▶ **Action item**:
Pictures are to be left out. Return exactly the lines below from the one with "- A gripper" up to and including the one with "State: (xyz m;".

Collected data entries:

****************************************

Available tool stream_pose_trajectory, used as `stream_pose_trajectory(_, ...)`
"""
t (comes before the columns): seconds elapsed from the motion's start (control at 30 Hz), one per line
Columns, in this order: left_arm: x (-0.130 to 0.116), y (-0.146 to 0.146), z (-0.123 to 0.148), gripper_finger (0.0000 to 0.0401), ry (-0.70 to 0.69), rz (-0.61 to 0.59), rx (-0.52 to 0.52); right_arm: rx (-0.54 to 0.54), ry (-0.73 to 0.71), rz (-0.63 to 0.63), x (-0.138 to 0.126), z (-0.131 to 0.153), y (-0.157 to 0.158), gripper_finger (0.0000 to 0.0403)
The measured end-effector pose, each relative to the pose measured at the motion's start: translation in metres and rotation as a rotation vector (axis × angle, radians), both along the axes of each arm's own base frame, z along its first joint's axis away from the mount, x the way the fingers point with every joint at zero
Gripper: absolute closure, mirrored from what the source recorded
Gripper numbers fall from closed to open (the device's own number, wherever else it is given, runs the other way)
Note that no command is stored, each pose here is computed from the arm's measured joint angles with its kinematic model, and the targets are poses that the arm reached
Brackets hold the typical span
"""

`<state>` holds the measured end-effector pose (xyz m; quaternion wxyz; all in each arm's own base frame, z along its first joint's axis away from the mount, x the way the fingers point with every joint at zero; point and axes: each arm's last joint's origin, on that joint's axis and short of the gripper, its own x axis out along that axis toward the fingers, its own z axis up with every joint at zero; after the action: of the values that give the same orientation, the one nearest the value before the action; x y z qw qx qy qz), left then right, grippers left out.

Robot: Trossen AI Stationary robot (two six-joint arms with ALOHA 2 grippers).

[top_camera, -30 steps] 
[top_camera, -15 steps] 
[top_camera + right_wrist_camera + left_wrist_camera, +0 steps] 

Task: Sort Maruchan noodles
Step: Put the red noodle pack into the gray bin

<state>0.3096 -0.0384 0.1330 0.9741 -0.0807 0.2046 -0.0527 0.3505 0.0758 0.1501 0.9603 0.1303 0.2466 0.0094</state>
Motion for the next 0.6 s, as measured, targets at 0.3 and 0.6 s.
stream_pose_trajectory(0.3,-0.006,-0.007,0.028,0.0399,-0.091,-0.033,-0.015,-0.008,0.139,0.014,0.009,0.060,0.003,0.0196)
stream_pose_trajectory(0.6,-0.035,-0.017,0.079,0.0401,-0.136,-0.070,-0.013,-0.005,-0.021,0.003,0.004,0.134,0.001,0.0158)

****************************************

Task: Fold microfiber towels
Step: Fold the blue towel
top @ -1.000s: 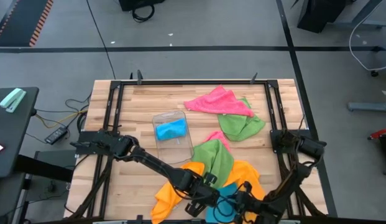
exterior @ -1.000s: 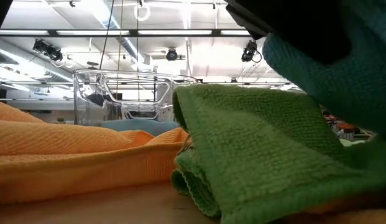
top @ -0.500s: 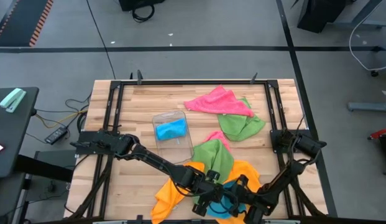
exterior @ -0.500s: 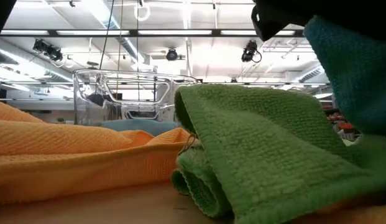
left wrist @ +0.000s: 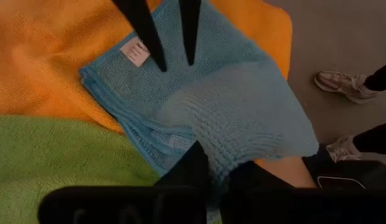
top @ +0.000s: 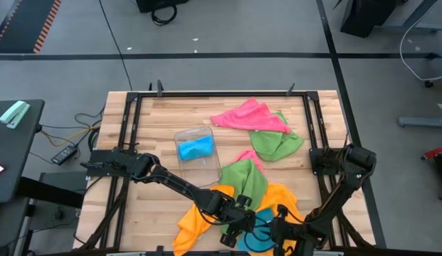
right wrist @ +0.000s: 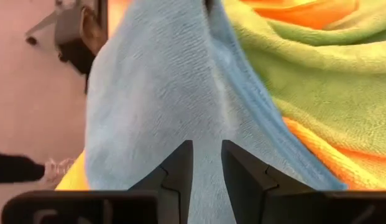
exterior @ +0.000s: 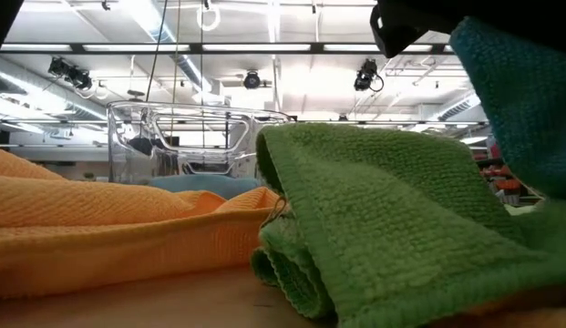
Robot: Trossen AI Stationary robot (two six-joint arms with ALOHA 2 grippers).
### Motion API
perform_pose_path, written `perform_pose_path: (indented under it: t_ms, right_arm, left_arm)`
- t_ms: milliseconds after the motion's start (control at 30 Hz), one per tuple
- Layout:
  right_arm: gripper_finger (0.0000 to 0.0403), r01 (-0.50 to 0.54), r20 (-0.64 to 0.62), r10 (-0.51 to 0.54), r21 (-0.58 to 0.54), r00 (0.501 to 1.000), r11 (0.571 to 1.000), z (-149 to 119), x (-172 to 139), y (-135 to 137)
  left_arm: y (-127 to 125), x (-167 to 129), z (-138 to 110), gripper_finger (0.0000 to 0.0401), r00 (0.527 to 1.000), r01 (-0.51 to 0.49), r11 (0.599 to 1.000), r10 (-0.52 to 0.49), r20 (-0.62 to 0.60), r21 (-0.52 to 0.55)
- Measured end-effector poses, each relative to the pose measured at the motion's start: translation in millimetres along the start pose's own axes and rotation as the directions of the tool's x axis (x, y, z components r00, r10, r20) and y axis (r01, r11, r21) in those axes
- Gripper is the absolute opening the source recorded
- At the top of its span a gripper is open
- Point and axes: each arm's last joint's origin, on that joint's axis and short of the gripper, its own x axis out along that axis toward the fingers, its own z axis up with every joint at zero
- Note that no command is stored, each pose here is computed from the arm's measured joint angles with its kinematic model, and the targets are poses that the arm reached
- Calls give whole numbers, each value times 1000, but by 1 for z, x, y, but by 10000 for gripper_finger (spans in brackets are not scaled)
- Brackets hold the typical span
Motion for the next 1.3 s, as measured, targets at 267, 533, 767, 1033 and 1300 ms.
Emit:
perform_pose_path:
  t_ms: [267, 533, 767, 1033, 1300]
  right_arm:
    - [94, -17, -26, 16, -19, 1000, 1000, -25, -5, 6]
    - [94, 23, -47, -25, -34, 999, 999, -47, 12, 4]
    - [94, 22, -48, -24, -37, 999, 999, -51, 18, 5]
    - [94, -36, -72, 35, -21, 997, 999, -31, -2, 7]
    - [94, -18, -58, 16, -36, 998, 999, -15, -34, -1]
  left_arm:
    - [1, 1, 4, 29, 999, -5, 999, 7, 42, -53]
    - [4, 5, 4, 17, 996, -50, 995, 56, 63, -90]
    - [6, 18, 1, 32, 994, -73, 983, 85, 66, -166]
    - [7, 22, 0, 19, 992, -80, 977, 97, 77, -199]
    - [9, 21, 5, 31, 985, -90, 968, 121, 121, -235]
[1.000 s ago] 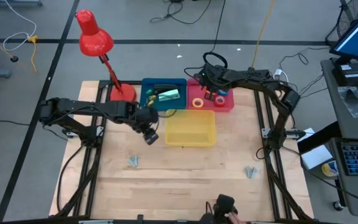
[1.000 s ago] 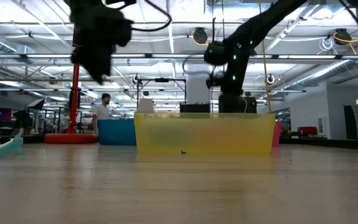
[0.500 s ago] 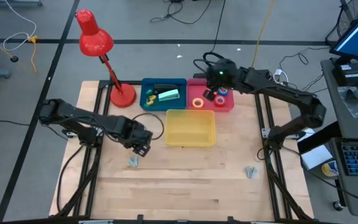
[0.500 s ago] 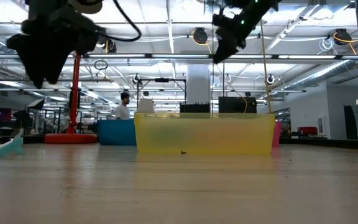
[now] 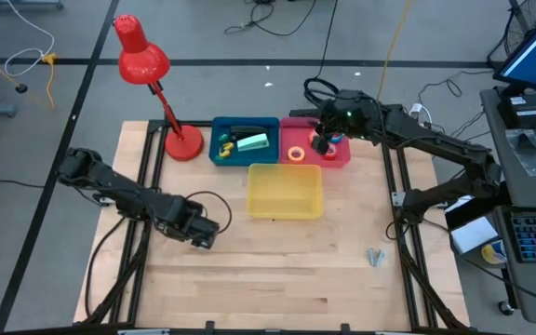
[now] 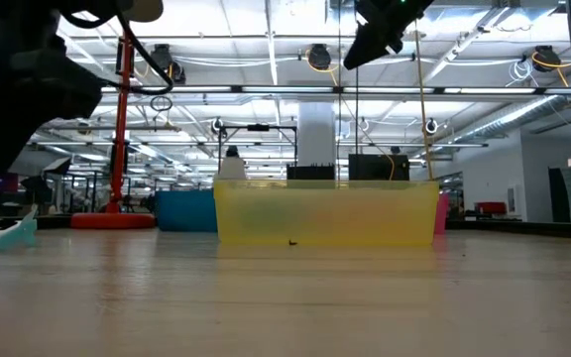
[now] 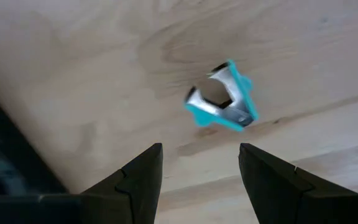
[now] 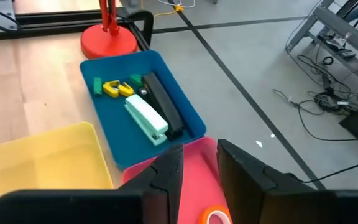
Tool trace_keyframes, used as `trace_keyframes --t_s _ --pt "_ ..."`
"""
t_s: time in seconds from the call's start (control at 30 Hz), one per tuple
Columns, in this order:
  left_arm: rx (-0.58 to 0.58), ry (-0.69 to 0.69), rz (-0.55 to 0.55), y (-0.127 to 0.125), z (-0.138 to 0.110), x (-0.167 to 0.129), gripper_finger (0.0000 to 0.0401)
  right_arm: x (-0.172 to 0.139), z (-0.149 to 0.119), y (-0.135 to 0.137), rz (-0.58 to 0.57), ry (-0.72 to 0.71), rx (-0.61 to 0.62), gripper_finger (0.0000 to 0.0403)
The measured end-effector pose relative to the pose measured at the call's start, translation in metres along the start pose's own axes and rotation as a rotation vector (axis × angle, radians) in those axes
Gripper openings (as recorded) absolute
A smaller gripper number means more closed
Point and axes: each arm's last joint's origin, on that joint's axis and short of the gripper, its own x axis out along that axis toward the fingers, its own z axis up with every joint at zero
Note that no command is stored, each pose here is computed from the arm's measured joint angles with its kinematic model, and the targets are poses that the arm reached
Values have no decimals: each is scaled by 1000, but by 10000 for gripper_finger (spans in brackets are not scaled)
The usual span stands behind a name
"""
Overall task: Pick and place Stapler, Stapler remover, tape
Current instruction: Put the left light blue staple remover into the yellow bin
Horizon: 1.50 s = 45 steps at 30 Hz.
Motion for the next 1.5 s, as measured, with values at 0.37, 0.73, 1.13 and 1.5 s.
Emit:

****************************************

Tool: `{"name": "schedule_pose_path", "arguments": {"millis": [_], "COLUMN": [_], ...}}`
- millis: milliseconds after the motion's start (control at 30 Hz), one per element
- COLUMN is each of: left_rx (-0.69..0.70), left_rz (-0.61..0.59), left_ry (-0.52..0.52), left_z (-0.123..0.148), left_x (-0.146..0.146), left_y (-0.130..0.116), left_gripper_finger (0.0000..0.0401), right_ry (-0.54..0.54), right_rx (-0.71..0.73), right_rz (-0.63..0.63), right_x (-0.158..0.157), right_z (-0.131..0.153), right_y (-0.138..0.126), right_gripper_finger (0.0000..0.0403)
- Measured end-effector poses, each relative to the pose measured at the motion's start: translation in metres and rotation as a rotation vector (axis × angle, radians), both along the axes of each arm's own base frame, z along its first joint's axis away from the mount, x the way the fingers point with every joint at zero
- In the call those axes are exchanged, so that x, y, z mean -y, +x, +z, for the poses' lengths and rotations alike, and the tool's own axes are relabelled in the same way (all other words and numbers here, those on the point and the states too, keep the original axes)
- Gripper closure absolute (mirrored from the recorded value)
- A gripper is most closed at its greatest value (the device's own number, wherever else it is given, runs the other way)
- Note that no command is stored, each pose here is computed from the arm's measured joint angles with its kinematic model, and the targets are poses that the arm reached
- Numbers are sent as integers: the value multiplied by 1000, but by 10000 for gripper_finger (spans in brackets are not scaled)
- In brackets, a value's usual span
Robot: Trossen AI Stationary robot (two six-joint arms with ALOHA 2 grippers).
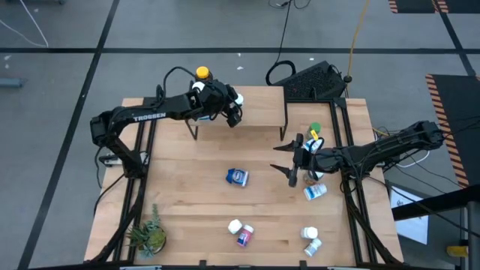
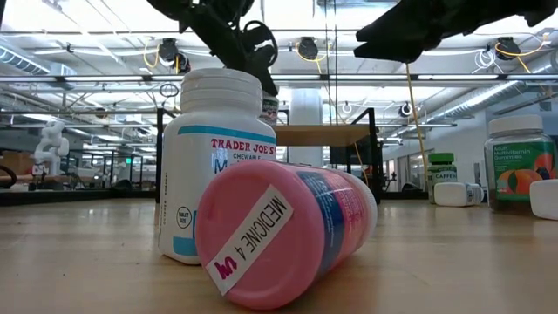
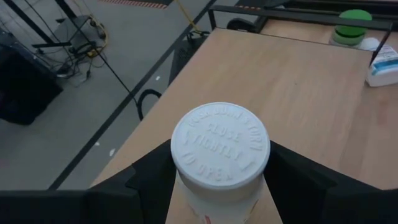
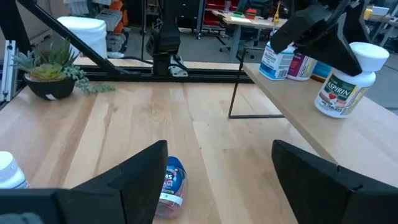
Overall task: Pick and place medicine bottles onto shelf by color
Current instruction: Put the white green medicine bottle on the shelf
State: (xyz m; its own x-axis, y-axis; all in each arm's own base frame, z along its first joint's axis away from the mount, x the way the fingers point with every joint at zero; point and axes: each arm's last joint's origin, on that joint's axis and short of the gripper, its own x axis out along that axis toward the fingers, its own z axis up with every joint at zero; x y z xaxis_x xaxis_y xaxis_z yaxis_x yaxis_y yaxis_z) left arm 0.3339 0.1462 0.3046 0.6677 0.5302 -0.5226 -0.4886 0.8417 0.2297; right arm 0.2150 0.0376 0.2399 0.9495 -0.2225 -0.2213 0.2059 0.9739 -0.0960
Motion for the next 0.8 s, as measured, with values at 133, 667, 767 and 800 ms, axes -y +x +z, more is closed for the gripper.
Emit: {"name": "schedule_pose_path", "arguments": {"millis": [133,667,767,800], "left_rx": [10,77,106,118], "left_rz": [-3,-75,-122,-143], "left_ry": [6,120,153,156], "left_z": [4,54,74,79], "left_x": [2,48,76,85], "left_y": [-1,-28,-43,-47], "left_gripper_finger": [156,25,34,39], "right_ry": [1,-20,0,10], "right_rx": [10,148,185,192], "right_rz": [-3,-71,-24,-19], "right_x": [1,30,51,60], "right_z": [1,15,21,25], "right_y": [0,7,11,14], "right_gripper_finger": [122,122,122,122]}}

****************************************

▶ **Response**:
- A gripper is most closed at its greatest value (the device's own number, wherever else it is given, runs the other way)
- Note that no command is stored, each pose here is computed from the arm's measured joint angles with its kinematic model, and the targets are poses that the arm reached
- Numbers are sent as integers: the value multiplied by 1000, but by 10000 for gripper_finger (spans in brackets are not scaled)
- In brackets, a value's usual span
Robot: Trossen AI Stationary robot (two six-joint arms with ALOHA 2 grippers).
Overall task: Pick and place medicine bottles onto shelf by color
Current instruction: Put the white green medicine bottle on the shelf
State: (xyz m; its own x-axis, y-axis; all in each arm's own base frame, z along its first joint's axis away from the mount, x the way the fingers point with every joint at zero; point and axes: each arm's last joint's origin, on that joint's axis and short of the gripper, its own x axis out along that axis toward the fingers, its own z axis up with every joint at zero; x y z xaxis_x xaxis_y xaxis_z yaxis_x yaxis_y yaxis_z) left arm 0.3339 0.1462 0.3046 0.6677 0.5302 -0.5226 -0.4886 0.8417 0.2297; right arm 0.2150 0.0376 0.2399 0.9495 -0.2225 -0.2213 0.2059 0.9739 -0.0960

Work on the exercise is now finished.